Bioequivalence of generic aerosol bronchodilators: what are the issues?

I have attempted to address some critical issues relating to the introduction of generic aerosol bronchodilators in Canada. I approached Genpharm to obtain information on the data submitted to the HPB, including the number of subjects involved, but the company refused to divulge this information because it was concerned about the use of such information by its competitors. In addition to the in-vitro testing conducted by the HPB, should a single pharmacodynamic study be sufficient to demonstrate the safety and efficacy of a drug that serves such a critical role in the prevention of serious illness and possibly death? If so, what will constitute the minimum requirements for the design of such a study? In general, what should be the minimum standards required for safety, efficacy and bioequivalence of aerosol bronchodilators? The next phase rests with the provincial governments. What criteria will they use to determine whether a generic aerosol bronchodilator will be considered bioequivalent? It is essential that the criteria for bioequivalence be developed by experts, and ideally those criteria should be agreed upon and accepted by federal and provincial regulatory bodies before a product is given the status of bioequivalence.
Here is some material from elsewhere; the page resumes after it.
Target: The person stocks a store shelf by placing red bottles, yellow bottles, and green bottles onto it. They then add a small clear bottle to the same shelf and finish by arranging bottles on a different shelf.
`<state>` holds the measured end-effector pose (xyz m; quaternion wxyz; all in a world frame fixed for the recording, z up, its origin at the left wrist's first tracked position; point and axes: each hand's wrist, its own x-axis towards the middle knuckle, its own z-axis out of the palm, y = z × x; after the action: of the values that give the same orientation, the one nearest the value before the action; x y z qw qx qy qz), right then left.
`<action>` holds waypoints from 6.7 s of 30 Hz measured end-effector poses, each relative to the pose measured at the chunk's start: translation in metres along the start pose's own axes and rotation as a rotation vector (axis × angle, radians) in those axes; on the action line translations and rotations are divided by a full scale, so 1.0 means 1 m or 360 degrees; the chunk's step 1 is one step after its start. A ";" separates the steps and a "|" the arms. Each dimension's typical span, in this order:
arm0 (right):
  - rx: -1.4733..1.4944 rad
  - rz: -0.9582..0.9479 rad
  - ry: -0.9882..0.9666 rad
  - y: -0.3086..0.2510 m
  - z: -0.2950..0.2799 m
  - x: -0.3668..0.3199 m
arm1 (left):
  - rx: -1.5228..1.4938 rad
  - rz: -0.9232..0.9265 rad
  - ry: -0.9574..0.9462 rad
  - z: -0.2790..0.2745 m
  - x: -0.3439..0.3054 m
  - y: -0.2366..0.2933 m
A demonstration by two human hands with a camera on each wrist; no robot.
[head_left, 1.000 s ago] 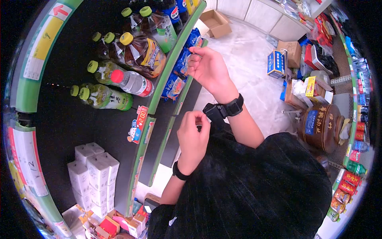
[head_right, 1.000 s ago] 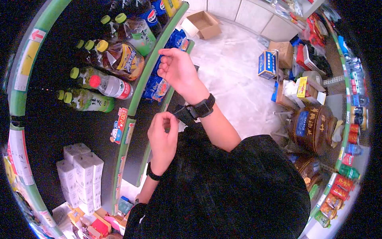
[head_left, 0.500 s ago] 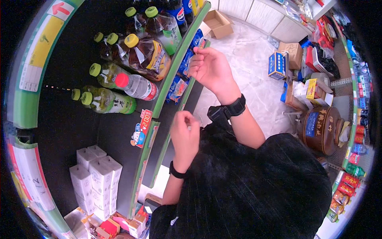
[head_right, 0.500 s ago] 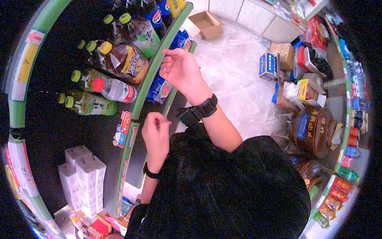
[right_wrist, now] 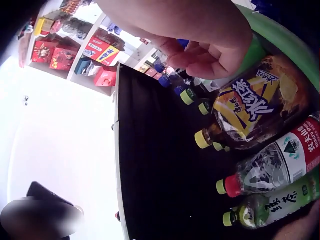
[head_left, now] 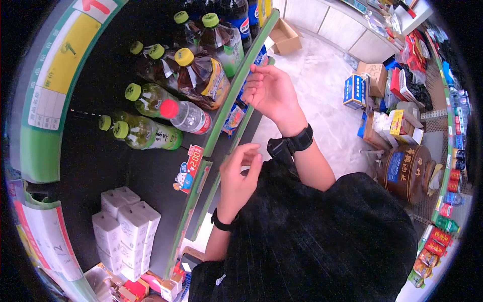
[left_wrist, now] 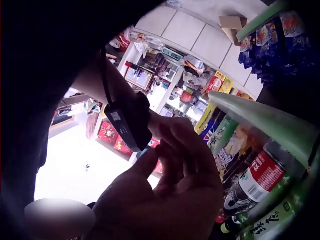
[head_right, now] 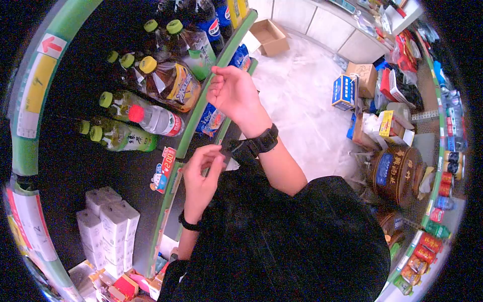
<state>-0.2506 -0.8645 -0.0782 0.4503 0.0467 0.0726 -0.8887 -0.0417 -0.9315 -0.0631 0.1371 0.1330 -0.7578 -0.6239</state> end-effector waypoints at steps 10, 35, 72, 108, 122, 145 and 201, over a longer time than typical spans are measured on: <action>0.0204 0.0037 -0.0103 0.001 -0.003 0.015 | -0.0519 -0.0294 -0.0311 -0.010 0.030 -0.022; -0.0039 -0.0372 -0.0039 0.034 0.006 -0.011 | -0.0264 -0.0002 -0.0239 -0.039 0.000 -0.006; -0.0162 -0.0631 -0.0087 0.034 0.015 -0.083 | -0.0473 -0.0205 -0.0523 -0.014 -0.024 0.003; -0.2247 -0.0548 -0.0088 0.171 0.038 -0.046 | 0.0119 -0.0152 0.0470 -0.172 -0.040 -0.040; -0.2906 -0.0741 -0.0314 0.205 0.038 -0.017 | 0.0349 -0.0047 0.0814 -0.167 0.026 -0.035; -0.2883 -0.1277 0.0321 0.257 0.020 -0.242 | 0.0131 0.0874 -0.0490 -0.132 -0.129 0.031; -0.1794 -0.2553 0.3762 0.008 -0.108 -1.189 | -0.0167 0.1541 -0.2355 0.682 -0.626 0.180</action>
<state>0.4595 0.0928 -0.0084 -0.4867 0.4823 0.6993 -0.2038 0.2778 -0.0450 -0.0380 -0.1331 -0.6465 -0.5958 -0.4576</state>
Unless such a step is taken it will be difficult to have confidence that products can be considered interchangeable. The issue of interchangeability of aerosol bronchodilators demands immediate attention. Regulatory agencies are caught between those groups with vested interests on both sides. Since patients will either benefit or suffer as a consequence of regulatory decisions, action must be taken to ensure that the best decisions are made. Scientists, clinicians and government officials should convene as soon as possible to formulate a satisfactory approach to this problem of interchangeability. The medical and pharmaceutical professions need reliable information, and patients should not be denied less expensive generic drugs if it can be determined that they are comparable to the innovator's product.